He added that the building does not “impose itself on its surroundings” in the Budapest City Park, but “organically integrates, conforms and harmonises” with it.
Orbán said that the position of opposition politicians against the Liget Budapest project, which aims to rehabilitate the capital’s municipal park, will not be forgotten. It is no coincidence, he added, that “the mayor had other commitments today”.
He said the left wing had “defended something that was run down”, while “standing against something beautiful, world class and inspirational”.
Orbán said he would resist the “temptation of political revenge” on Hungarian Culture Day, but added that “we will deal with them in April”, in reference to the upcoming general elections.

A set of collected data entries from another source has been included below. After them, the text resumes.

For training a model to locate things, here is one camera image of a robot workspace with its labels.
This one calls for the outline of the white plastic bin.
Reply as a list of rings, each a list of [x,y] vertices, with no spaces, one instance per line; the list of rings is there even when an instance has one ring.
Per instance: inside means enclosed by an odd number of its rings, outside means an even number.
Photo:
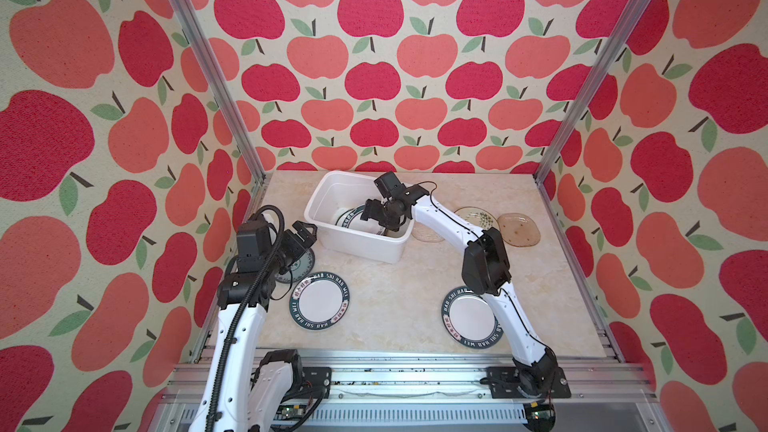
[[[406,221],[397,233],[380,236],[334,225],[342,210],[365,205],[367,199],[379,199],[374,178],[362,174],[332,171],[326,173],[313,191],[304,210],[304,220],[318,228],[321,244],[333,251],[394,264],[402,256],[413,223]]]

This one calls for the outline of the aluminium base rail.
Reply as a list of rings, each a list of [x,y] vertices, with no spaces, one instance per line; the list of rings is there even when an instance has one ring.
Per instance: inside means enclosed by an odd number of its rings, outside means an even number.
[[[481,384],[498,354],[303,349],[305,367],[331,370],[329,395],[305,431],[522,431],[522,400]],[[558,431],[668,431],[639,366],[613,357],[562,357],[568,398],[554,398]]]

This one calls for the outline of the white plate lettered dark rim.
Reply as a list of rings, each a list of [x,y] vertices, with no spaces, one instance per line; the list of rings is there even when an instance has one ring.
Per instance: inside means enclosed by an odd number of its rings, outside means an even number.
[[[464,347],[488,349],[503,337],[503,330],[489,305],[468,287],[452,289],[443,299],[444,328]]]

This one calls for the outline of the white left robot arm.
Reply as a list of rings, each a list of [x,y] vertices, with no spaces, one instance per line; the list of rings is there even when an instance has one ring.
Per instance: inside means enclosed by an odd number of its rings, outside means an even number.
[[[273,350],[254,364],[276,276],[299,261],[317,240],[317,227],[296,221],[287,230],[263,213],[237,231],[236,270],[217,292],[216,345],[191,431],[269,431],[278,407],[304,382],[295,349]]]

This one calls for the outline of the left aluminium frame post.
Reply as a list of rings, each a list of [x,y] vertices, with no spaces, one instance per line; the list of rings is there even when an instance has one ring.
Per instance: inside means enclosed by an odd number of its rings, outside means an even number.
[[[244,157],[246,165],[254,177],[255,183],[260,187],[265,187],[267,175],[250,140],[249,132],[247,131],[236,101],[229,91],[216,54],[209,43],[208,37],[200,26],[192,1],[169,0],[169,2],[176,13],[183,32],[189,40],[201,71],[209,84],[211,93],[219,105],[225,122],[227,123],[230,132],[233,134],[234,141]]]

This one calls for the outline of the blue floral green plate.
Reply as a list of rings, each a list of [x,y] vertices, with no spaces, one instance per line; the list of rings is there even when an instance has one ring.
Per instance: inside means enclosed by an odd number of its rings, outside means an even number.
[[[303,280],[312,272],[315,266],[315,259],[314,251],[312,249],[307,250],[289,268],[281,269],[276,276],[276,281],[283,284],[294,284]]]

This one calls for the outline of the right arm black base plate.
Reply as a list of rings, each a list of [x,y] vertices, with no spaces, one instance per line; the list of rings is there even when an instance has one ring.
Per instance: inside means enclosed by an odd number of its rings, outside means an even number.
[[[494,399],[537,401],[572,397],[569,382],[560,367],[544,377],[535,377],[532,372],[520,372],[514,367],[488,367],[479,382],[489,388]]]

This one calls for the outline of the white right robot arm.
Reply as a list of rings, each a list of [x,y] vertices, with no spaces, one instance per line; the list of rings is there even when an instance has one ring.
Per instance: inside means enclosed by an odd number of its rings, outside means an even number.
[[[421,184],[407,186],[392,172],[374,184],[382,198],[366,201],[362,219],[374,220],[389,231],[398,231],[408,220],[421,223],[462,253],[462,280],[490,307],[508,339],[521,393],[530,398],[548,396],[557,381],[557,356],[534,331],[517,298],[501,232],[469,223],[444,208]]]

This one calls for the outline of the clear glass plate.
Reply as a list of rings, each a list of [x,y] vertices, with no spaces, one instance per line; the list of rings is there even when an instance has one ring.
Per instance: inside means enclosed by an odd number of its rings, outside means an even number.
[[[440,243],[444,240],[441,235],[420,222],[414,223],[412,237],[424,243]]]

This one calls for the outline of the white plate dark green rim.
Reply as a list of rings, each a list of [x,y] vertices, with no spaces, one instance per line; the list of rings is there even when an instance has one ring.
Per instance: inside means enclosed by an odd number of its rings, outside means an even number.
[[[334,225],[341,228],[346,228],[358,232],[384,235],[385,229],[379,225],[375,220],[364,221],[362,214],[365,210],[364,205],[360,205],[347,210],[342,210],[335,220]]]

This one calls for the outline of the aluminium frame post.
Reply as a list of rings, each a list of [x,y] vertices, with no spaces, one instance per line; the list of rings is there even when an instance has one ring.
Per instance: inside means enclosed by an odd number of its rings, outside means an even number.
[[[561,156],[562,149],[575,130],[580,117],[586,112],[589,103],[610,72],[612,64],[624,51],[631,33],[650,3],[651,0],[628,0],[613,31],[606,39],[606,44],[597,55],[597,60],[587,75],[576,100],[568,107],[561,126],[539,163],[534,181],[540,189],[543,188],[544,181],[556,160]]]
[[[200,26],[192,1],[169,0],[169,2],[176,13],[183,32],[189,40],[201,71],[209,84],[211,93],[219,105],[225,122],[227,123],[230,132],[233,134],[234,141],[244,157],[246,165],[254,177],[255,183],[260,187],[265,187],[267,175],[250,140],[249,132],[247,131],[236,101],[229,91],[216,54],[209,43],[208,37]]]

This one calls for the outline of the cream plate with plant drawing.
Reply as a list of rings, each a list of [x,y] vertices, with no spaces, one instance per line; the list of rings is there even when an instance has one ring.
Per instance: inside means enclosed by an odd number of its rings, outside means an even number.
[[[498,220],[488,211],[473,206],[460,207],[454,213],[467,222],[483,229],[499,228]]]

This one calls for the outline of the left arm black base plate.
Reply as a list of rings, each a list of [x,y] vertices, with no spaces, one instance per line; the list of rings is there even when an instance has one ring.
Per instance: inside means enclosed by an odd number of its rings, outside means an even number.
[[[332,369],[330,367],[304,367],[295,398],[327,399],[330,394]]]

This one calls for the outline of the beige speckled plate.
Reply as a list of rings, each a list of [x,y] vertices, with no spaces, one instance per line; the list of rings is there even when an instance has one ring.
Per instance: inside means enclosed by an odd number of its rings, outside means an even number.
[[[532,247],[541,240],[535,221],[522,213],[505,213],[497,218],[502,239],[514,247]]]

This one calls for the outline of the right aluminium frame post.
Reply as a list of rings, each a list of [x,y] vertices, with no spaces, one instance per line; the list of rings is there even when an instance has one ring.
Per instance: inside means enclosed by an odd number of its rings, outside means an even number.
[[[650,3],[651,0],[628,0],[613,31],[606,39],[606,44],[597,55],[597,60],[587,75],[576,100],[568,107],[561,126],[539,163],[534,181],[540,189],[543,188],[544,181],[556,160],[561,156],[562,149],[575,130],[580,117],[586,112],[589,103],[610,72],[612,64],[624,51],[631,33]]]

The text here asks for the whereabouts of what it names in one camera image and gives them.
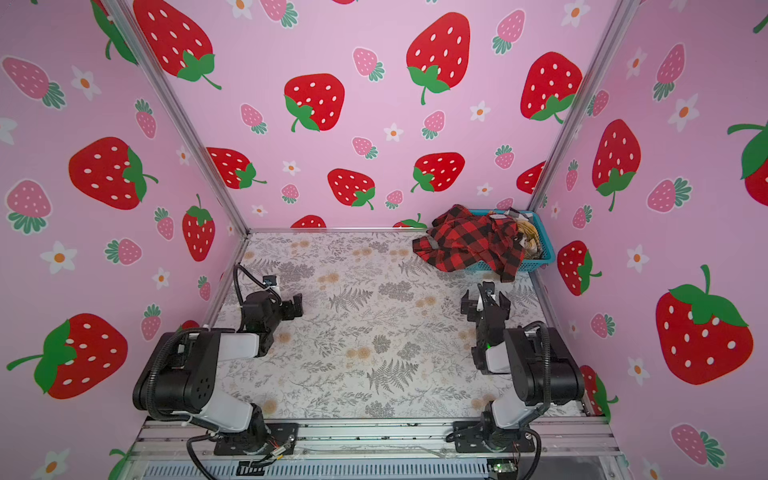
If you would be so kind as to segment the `red black plaid shirt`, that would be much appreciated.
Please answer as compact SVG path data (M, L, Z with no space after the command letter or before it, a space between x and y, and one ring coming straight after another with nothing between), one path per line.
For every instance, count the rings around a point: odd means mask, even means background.
M523 234L505 216L475 215L456 204L433 220L424 236L412 242L421 260L442 272L486 264L503 283L511 283L524 261Z

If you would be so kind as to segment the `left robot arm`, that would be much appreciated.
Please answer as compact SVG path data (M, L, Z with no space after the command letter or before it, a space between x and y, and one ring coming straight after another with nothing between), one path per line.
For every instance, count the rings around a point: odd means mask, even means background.
M134 386L132 402L156 421L206 429L202 438L214 441L223 454L277 450L262 408L218 388L216 373L221 362L266 356L280 324L303 315L303 296L283 296L277 276L257 279L241 264L232 274L239 326L162 335Z

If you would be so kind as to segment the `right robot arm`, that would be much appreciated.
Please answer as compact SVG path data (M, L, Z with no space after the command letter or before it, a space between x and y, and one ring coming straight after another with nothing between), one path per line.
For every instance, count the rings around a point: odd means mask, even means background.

He acknowledged that the Liget project was “half finished” and said voters could “finally put an end to the debate in April”.
Orbán said political debates in Europe today that pit “globalization against Christian heritage, bureaucracy in Brussels against national pride, immigration against family support, and gender politics against child protection “, put high culture and its mission in a new light.
The conflict, he said, is not between West and East, but between West and West, and it poses the threat of “cultural alienation”.
“We want to keep Europe as a whole, and we have to do something about cultural alienation,” he added.
He said high culture commands respect and attention in today’s “turmoil of Babel”.
“If there is a higher goal that music – Hungarian music too – can achieve, then this is it,” he added.